- Majelis Kehormatan Partai Gerindra menjatuhkan sanksi kepada Achmad Syahri As-Siddiq pada Jumat, 15 Mei 2026 di Jakarta.
- Anggota DPRD Jember tersebut terbukti melanggar AD/ART partai karena merokok dan bermain gim saat rapat resmi berlangsung.
- Partai memberikan teguran keras dan peringatan terakhir dengan ancaman pemberhentian jika pelaku kembali melakukan pelanggaran disiplin serupa.
Suara.com - Majelis Kehormatan Partai Gerindra resmi menjatuhkan sanksi kepada anggota Fraksi Gerindra DPRD Kabupaten Jember, Achmad Syahri As-Siddiq, Jumat (15/5/2026).
Sanksi ini diberikan buntut aksi tidak terpujinya yang viral di media sosial saat terekam merokok dan bermain game dalam rapat resmi.
Dalam persidangan dengan nomor putusan 05-004/PTS/MK.GERINDRA/2026 yang digelar di Kantor DPP Partai Gerindra, Jumat (15/5), Majelis Kehormatan menyatakan bahwa Achmad Syahri terbukti secara sah dan meyakinkan melanggar sejumlah pasal dalam Anggaran Dasar dan Anggaran Rumah Tangga (AD/ART) Partai Gerindra.
"Mengadili. Menyatakan saudara Ahmad Syahri As-Siddiq Sarjana Ekonomi selaku kader Partai Gerindra terbukti telah melanggar AD/ART Partai Gerindra," tegas Pimpinan Sidang, Fikrah Auliurrahman, saat membacakan amar putusan di Kantor DPP Gerindra, Jakarta.
Majelis Kehormatan menjatuhkan hukuman berupa teguran keras dan memberikan peringatan terakhir kepada legislator muda tersebut.
Partai menekankan bahwa tidak akan ada toleransi lagi jika kesalahan serupa atau pelanggaran lain terjadi di masa depan.
"Memberikan hukuman teguran keras dan terakhir kepada saudara Ahmad Syahri As-Siddiq Sarjana Ekonomi, anggota Fraksi Partai Gerindra DPRD Kabupaten Jember," lanjut Fikrah.
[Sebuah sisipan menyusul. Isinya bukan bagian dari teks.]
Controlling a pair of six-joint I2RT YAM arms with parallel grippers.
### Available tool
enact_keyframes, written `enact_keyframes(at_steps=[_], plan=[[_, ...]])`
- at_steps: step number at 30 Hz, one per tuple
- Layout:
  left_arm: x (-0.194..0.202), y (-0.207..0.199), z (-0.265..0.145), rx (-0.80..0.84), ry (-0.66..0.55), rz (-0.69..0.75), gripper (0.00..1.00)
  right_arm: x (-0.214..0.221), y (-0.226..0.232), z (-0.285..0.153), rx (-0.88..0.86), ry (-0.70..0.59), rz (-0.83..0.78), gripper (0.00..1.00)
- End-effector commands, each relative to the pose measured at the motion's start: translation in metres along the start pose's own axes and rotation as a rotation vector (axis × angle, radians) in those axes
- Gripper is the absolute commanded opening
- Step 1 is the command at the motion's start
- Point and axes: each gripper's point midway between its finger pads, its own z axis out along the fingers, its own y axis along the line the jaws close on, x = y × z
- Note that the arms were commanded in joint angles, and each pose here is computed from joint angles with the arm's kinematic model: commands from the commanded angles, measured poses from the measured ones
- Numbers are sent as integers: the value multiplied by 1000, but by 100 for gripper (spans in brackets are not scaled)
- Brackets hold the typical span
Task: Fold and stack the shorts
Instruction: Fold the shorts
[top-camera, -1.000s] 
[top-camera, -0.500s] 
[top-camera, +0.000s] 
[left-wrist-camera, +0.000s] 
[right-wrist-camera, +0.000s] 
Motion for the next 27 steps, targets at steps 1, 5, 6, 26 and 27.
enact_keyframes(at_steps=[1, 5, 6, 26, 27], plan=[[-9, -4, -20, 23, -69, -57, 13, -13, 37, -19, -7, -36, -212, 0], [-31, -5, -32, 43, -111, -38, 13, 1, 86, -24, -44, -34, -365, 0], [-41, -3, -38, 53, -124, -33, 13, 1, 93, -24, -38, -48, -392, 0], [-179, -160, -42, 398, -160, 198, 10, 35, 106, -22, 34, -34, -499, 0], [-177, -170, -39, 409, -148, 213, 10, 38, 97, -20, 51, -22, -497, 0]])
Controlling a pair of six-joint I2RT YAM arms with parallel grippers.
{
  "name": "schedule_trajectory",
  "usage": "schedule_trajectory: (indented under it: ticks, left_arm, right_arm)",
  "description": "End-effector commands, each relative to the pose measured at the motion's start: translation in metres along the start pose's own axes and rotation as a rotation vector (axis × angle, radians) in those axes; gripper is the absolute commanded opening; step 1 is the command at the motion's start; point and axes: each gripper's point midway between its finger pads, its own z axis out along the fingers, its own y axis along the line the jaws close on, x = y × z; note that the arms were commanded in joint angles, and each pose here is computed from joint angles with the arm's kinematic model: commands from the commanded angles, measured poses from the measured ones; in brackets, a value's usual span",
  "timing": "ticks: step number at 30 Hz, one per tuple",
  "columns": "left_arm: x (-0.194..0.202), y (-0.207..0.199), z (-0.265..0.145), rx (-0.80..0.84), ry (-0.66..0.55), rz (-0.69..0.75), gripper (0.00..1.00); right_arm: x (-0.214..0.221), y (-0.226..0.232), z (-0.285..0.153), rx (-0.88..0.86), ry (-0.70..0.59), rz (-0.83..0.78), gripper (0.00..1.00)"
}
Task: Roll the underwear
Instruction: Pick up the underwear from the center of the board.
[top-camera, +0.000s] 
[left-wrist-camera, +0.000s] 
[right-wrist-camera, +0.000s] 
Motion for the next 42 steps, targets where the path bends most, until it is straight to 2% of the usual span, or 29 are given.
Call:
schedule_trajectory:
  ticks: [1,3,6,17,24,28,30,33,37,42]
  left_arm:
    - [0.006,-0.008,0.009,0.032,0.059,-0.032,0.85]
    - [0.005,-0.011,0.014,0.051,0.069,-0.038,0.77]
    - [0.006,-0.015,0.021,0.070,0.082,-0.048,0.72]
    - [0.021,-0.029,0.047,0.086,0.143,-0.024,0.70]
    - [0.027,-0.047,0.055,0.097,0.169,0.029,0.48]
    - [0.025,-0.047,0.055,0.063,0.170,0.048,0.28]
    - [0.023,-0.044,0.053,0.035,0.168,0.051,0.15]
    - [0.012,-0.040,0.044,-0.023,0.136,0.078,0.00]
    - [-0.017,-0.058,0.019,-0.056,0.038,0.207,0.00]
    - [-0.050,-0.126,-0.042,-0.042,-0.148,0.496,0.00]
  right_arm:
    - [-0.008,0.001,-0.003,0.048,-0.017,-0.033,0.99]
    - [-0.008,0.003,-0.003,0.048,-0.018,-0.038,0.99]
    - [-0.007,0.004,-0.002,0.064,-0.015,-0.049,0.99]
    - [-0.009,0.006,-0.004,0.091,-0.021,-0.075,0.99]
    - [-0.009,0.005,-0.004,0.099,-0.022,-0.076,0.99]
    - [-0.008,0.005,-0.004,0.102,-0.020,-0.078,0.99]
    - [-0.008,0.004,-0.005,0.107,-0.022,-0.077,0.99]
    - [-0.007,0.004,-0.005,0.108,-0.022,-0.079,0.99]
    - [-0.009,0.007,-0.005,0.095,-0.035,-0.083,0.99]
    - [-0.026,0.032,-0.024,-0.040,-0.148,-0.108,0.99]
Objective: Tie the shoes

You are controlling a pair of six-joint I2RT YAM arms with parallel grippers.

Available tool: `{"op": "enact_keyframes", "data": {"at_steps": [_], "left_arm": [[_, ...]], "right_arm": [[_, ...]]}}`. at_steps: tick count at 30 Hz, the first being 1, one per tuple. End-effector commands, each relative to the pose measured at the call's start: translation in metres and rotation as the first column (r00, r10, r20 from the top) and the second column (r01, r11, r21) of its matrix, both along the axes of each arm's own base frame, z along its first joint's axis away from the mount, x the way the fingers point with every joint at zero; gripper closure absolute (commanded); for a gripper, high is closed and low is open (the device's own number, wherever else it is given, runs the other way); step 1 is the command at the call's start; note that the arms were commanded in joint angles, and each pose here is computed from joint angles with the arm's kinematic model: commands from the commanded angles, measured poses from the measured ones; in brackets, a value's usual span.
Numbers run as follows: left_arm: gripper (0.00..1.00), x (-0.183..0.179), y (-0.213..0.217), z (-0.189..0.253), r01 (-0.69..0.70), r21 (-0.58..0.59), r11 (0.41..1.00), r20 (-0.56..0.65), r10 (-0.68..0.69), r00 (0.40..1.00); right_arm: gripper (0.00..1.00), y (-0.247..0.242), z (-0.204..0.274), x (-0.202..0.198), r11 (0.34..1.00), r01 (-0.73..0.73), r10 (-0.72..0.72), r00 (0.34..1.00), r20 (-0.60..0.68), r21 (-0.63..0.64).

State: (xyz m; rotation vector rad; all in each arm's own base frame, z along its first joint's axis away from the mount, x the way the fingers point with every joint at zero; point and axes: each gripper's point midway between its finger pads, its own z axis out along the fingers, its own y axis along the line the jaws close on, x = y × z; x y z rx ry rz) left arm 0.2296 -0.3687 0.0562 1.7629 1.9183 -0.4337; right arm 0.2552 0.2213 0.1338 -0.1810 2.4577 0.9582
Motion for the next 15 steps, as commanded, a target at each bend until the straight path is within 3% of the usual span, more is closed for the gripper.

Majelis Kehormatan juga memberikan ancaman sanksi yang lebih berat jika yang bersangkutan kembali mencoreng nama baik partai.
"Apabila di kemudian hari saudara Ahmad Syahri As-Siddiq Sarjana Ekonomi kembali melakukan pelanggaran, maka akan langsung dikenakan sanksi pemberhentian sebagai anggota DPRD Kabupaten Jember," tegasnya diikuti ketukan palu sidang sebanyak tiga kali.

Dalam pertimbangannya, Anggota Majelis, Yunico Syahrir, memaparkan bahwa tindakan Achmad Syahri telah melanggar prinsip-prinsip dasar kader Gerindra, di antaranya:
- Pasal 16 AD: Kewajiban menjunjung tinggi nama dan kehormatan partai.
- Pasal 67 ayat 5 AD (Sumpah Kader): Kewajiban tunduk pada disiplin partai serta menjaga kehormatan dan martabat partai.
Pasal 68 AD (Jati Diri Kader): Kewajiban bertindak sopan, disiplin, dan rendah hati dalam perilaku sehari-hari. - Pasal 2 ART: Kewajiban mematuhi seluruh peraturan dan keputusan partai serta membela kepentingan partai dari tindakan yang merugikan.
Keputusan ini diharapkan menjadi pelajaran bagi seluruh kader Partai Gerindra untuk tetap menjaga etika dan disiplin saat menjalankan tugas sebagai wakil rakyat.